Records excerpted from a collection>
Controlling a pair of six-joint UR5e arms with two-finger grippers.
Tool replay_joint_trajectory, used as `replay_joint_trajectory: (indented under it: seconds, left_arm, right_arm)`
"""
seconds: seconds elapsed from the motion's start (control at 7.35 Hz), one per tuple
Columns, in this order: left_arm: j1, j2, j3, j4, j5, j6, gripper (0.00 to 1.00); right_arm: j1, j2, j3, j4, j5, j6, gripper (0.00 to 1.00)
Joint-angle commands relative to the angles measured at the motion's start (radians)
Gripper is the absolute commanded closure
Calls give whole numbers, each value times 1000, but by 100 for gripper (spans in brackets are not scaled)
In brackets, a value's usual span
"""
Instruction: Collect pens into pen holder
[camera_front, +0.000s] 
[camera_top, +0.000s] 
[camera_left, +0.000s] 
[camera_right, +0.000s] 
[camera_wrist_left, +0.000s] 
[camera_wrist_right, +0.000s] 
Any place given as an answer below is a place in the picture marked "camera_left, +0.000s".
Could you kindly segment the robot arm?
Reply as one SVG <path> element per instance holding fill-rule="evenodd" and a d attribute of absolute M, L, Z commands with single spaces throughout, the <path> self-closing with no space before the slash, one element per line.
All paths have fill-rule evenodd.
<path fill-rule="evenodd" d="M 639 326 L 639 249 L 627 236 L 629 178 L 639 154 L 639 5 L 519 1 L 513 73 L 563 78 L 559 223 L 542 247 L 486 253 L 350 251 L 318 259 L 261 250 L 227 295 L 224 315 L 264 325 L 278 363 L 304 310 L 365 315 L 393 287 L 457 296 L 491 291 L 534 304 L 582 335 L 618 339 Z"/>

WHAT YOU NEED TO DO>
The line with "Gripper is the absolute commanded closure" marks the end; reproduce exactly every line from the start of the entries up to it, that line included.

SOLUTION FOR THIS TASK>
Controlling a pair of six-joint UR5e arms with two-finger grippers.
Tool replay_joint_trajectory, used as `replay_joint_trajectory: (indented under it: seconds, left_arm, right_arm)`
"""
seconds: seconds elapsed from the motion's start (control at 7.35 Hz), one per tuple
Columns, in this order: left_arm: j1, j2, j3, j4, j5, j6, gripper (0.00 to 1.00); right_arm: j1, j2, j3, j4, j5, j6, gripper (0.00 to 1.00)
Joint-angle commands relative to the angles measured at the motion's start (radians)
Gripper is the absolute commanded closure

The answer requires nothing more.